1, the optimal structure of the board of theoretical analysis and empirical evidence of the differences
(1) the optimal size of the board. For the optimal size of the board, from different angles may come to different conclusions. Some scholars believe that the Big Board will result in higher costs of coordination and free-riding behavior, coordination costs will be improved with the expansion of the scale of the Board, and thus a small board of directors operates more efficiently. Mak and Roush (2000) found that board size is negatively correlated with the company's growth opportunities. The big advantages of the board of directors that the Board can have a lot of impact on the collective ability of the various elements of the value of the company, including product market, technology, system regulation, mergers and acquisitions, and this information is useful both for the recommendations of the directors function or supervisory function. In fact, the different size of the board may be a trade-off made by the company, and this trade-off is likely between different companies and industries will be different.

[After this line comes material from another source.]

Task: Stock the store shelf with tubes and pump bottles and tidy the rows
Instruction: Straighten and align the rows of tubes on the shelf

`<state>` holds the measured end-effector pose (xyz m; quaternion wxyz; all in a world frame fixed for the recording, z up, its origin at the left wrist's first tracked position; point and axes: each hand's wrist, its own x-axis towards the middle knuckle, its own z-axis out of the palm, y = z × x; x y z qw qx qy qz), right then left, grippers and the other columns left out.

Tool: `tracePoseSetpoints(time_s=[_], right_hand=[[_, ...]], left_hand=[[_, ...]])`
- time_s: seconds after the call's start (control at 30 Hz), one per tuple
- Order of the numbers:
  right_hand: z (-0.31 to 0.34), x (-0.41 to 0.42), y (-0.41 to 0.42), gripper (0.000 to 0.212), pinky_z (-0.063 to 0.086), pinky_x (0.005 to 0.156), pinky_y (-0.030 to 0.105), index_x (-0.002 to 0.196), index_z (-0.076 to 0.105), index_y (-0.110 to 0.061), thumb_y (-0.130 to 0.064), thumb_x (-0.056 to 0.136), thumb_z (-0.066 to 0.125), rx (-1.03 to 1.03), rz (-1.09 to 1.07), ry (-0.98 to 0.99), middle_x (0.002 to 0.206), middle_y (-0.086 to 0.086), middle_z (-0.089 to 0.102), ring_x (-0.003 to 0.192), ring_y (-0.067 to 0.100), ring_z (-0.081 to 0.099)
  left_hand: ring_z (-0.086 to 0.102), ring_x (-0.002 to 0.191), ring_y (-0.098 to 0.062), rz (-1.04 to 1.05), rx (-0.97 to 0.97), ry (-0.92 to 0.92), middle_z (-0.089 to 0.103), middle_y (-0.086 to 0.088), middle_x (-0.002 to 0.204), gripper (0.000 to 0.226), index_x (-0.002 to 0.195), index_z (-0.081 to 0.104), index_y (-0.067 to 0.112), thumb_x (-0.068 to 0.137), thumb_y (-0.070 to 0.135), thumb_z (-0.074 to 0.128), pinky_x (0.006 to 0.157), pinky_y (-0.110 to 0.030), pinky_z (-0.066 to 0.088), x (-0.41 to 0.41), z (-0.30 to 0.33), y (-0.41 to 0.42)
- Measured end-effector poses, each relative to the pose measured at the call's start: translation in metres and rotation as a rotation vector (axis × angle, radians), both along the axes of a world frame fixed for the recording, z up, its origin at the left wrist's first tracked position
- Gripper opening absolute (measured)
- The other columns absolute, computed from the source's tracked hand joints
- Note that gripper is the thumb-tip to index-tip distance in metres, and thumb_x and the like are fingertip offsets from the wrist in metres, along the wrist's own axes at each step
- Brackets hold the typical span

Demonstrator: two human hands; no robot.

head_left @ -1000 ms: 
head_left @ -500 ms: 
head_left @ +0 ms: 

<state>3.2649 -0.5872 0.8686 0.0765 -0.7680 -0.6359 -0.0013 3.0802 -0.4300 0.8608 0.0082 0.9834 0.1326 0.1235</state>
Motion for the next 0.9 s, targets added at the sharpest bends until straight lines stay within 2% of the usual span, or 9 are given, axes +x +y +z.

(2) independent directors hired the pros and cons. At present, the Board of Directors of the Company is composed of a trend to employ more external independent directors, the Enron and WorldCom scandals prompted a series of institutional and regulatory policy reform, including the 2002 Sarbanes-Oxley Act requires the company's audit committee should just hire an outside independent Director. The internal directors may scruples to the reign of CEO impact on their career development within the company, and thus relatively weak supervision of the CEO. External independent directors is much less susceptible to the impact of the results of the CEO evaluation and decision, they would be more just, and thus able to make a more objective evaluation of management decisions, independent advice (solution).
Research on corporate governance also appeared opposite conclusion, that is, the less independent directors, the better the performance of the company. In practice, a large number of judicial judgment, the U.S. Sarbanes-Oxley Act in 2002 and the subsequent implementation of the securities regulations have revealed such a concept: the independence of the directors of a good corporate governance is necessary. Despite most of the regulators, academics and practitioners that the independence of directors is useful and important, but what factors determine the formation of the independence of the board and there are different views on how to make effective corporate governance reform objectives are achieved.